TO DO
Reprint the full listing exactly.

....................

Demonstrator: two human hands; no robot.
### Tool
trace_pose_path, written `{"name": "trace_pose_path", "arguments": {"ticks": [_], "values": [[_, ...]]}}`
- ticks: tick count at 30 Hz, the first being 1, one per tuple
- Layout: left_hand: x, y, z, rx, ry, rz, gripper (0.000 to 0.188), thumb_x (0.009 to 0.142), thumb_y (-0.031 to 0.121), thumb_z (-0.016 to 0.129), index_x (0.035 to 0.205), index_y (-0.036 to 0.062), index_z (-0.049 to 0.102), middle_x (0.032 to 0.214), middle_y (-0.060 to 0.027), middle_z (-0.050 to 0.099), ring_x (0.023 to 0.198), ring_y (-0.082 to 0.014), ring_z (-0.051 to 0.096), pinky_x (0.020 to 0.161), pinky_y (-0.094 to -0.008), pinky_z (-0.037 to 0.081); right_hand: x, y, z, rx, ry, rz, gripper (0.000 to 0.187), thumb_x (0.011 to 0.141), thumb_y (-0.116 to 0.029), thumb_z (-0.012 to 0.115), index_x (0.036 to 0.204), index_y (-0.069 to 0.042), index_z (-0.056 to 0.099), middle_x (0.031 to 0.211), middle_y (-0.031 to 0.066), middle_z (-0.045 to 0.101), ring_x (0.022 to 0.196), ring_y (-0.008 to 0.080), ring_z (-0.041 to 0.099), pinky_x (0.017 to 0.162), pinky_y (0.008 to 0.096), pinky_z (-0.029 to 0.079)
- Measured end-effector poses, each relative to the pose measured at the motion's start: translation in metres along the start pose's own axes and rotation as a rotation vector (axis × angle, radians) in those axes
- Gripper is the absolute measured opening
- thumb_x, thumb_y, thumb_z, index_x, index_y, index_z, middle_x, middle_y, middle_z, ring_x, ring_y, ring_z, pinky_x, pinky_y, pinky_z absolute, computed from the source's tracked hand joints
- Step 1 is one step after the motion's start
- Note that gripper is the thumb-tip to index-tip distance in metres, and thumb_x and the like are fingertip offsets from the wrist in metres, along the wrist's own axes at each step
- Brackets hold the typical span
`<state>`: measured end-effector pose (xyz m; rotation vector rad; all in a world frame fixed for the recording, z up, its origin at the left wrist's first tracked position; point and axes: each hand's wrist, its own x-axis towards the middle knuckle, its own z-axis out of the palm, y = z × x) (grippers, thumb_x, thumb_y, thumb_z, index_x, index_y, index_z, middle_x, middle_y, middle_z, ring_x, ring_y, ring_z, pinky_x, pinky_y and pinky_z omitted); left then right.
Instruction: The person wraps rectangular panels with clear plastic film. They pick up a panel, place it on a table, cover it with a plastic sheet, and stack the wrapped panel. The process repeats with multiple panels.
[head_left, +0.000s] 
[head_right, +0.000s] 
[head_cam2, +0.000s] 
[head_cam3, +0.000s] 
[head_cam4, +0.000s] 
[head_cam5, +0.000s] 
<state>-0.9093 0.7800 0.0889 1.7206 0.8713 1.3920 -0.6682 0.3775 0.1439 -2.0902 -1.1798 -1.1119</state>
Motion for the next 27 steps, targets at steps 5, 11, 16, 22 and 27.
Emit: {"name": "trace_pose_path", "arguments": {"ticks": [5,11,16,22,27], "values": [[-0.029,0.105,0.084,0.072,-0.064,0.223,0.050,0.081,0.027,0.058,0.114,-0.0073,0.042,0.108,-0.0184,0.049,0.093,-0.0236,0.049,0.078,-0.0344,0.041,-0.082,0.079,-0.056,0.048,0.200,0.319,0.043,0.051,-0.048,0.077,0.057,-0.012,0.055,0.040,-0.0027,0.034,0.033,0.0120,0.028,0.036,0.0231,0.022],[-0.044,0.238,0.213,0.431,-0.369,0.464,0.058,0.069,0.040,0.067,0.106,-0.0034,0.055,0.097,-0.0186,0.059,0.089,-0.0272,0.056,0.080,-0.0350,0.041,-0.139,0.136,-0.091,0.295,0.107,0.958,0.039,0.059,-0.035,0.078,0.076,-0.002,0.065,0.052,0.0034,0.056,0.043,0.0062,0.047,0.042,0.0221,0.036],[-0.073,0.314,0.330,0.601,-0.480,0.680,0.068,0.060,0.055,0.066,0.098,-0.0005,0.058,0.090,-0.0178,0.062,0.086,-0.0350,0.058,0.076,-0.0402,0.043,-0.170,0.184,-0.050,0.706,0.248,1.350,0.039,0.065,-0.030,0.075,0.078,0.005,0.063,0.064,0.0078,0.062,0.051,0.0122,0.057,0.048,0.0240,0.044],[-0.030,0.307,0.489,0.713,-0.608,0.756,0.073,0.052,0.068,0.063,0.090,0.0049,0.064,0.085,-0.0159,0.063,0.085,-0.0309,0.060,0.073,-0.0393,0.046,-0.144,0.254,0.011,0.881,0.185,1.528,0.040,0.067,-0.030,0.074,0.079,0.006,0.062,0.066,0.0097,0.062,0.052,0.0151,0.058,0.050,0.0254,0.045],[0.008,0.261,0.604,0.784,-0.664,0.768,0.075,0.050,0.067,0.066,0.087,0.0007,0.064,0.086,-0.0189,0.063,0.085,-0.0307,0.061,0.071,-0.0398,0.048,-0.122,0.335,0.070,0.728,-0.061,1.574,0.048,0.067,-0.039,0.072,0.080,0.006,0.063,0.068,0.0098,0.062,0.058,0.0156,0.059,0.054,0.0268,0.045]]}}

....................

EXERCISE OUTPUT
Demonstrator: two human hands; no robot.
### Tool
trace_pose_path, written `{"name": "trace_pose_path", "arguments": {"ticks": [_], "values": [[_, ...]]}}`
- ticks: tick count at 30 Hz, the first being 1, one per tuple
- Layout: left_hand: x, y, z, rx, ry, rz, gripper (0.000 to 0.188), thumb_x (0.009 to 0.142), thumb_y (-0.031 to 0.121), thumb_z (-0.016 to 0.129), index_x (0.035 to 0.205), index_y (-0.036 to 0.062), index_z (-0.049 to 0.102), middle_x (0.032 to 0.214), middle_y (-0.060 to 0.027), middle_z (-0.050 to 0.099), ring_x (0.023 to 0.198), ring_y (-0.082 to 0.014), ring_z (-0.051 to 0.096), pinky_x (0.020 to 0.161), pinky_y (-0.094 to -0.008), pinky_z (-0.037 to 0.081); right_hand: x, y, z, rx, ry, rz, gripper (0.000 to 0.187), thumb_x (0.011 to 0.141), thumb_y (-0.116 to 0.029), thumb_z (-0.012 to 0.115), index_x (0.036 to 0.204), index_y (-0.069 to 0.042), index_z (-0.056 to 0.099), middle_x (0.031 to 0.211), middle_y (-0.031 to 0.066), middle_z (-0.045 to 0.101), ring_x (0.022 to 0.196), ring_y (-0.008 to 0.080), ring_z (-0.041 to 0.099), pinky_x (0.017 to 0.162), pinky_y (0.008 to 0.096), pinky_z (-0.029 to 0.079)
- Measured end-effector poses, each relative to the pose measured at the motion's start: translation in metres along the start pose's own axes and rotation as a rotation vector (axis × angle, radians) in those axes
- Gripper is the absolute measured opening
- thumb_x, thumb_y, thumb_z, index_x, index_y, index_z, middle_x, middle_y, middle_z, ring_x, ring_y, ring_z, pinky_x, pinky_y, pinky_z absolute, computed from the source's tracked hand joints
- Step 1 is one step after the motion's start
- Note that gripper is the thumb-tip to index-tip distance in metres, and thumb_x and the like are fingertip offsets from the wrist in metres, along the wrist's own axes at each step
- Brackets hold the typical span
`<state>`: measured end-effector pose (xyz m; rotation vector rad; all in a world frame fixed for the recording, z up, its origin at the left wrist's first tracked position; point and axes: each hand's wrist, its own x-axis towards the middle knuckle, its own z-axis out of the palm, y = z × x) (grippers, thumb_x, thumb_y, thumb_z, index_x, index_y, index_z, middle_x, middle_y, middle_z, ring_x, ring_y, ring_z, pinky_x, pinky_y and pinky_z omitted); left then right.
Instruction: The person wraps rectangular panels with clear plastic film. They pick up a panel, place it on a table, cover it with a plastic sheet, and stack the wrapped panel. The process repeats with multiple panels.
[head_left, +0.000s] 
[head_right, +0.000s] 
[head_cam2, +0.000s] 
[head_cam3, +0.000s] 
[head_cam4, +0.000s] 
[head_cam5, +0.000s] 
<state>-0.9093 0.7800 0.0889 1.7206 0.8713 1.3920 -0.6682 0.3775 0.1439 -2.0902 -1.1798 -1.1119</state>
Motion for the next 27 steps, targets at steps 5, 11, 16, 22 and 27.
Emit: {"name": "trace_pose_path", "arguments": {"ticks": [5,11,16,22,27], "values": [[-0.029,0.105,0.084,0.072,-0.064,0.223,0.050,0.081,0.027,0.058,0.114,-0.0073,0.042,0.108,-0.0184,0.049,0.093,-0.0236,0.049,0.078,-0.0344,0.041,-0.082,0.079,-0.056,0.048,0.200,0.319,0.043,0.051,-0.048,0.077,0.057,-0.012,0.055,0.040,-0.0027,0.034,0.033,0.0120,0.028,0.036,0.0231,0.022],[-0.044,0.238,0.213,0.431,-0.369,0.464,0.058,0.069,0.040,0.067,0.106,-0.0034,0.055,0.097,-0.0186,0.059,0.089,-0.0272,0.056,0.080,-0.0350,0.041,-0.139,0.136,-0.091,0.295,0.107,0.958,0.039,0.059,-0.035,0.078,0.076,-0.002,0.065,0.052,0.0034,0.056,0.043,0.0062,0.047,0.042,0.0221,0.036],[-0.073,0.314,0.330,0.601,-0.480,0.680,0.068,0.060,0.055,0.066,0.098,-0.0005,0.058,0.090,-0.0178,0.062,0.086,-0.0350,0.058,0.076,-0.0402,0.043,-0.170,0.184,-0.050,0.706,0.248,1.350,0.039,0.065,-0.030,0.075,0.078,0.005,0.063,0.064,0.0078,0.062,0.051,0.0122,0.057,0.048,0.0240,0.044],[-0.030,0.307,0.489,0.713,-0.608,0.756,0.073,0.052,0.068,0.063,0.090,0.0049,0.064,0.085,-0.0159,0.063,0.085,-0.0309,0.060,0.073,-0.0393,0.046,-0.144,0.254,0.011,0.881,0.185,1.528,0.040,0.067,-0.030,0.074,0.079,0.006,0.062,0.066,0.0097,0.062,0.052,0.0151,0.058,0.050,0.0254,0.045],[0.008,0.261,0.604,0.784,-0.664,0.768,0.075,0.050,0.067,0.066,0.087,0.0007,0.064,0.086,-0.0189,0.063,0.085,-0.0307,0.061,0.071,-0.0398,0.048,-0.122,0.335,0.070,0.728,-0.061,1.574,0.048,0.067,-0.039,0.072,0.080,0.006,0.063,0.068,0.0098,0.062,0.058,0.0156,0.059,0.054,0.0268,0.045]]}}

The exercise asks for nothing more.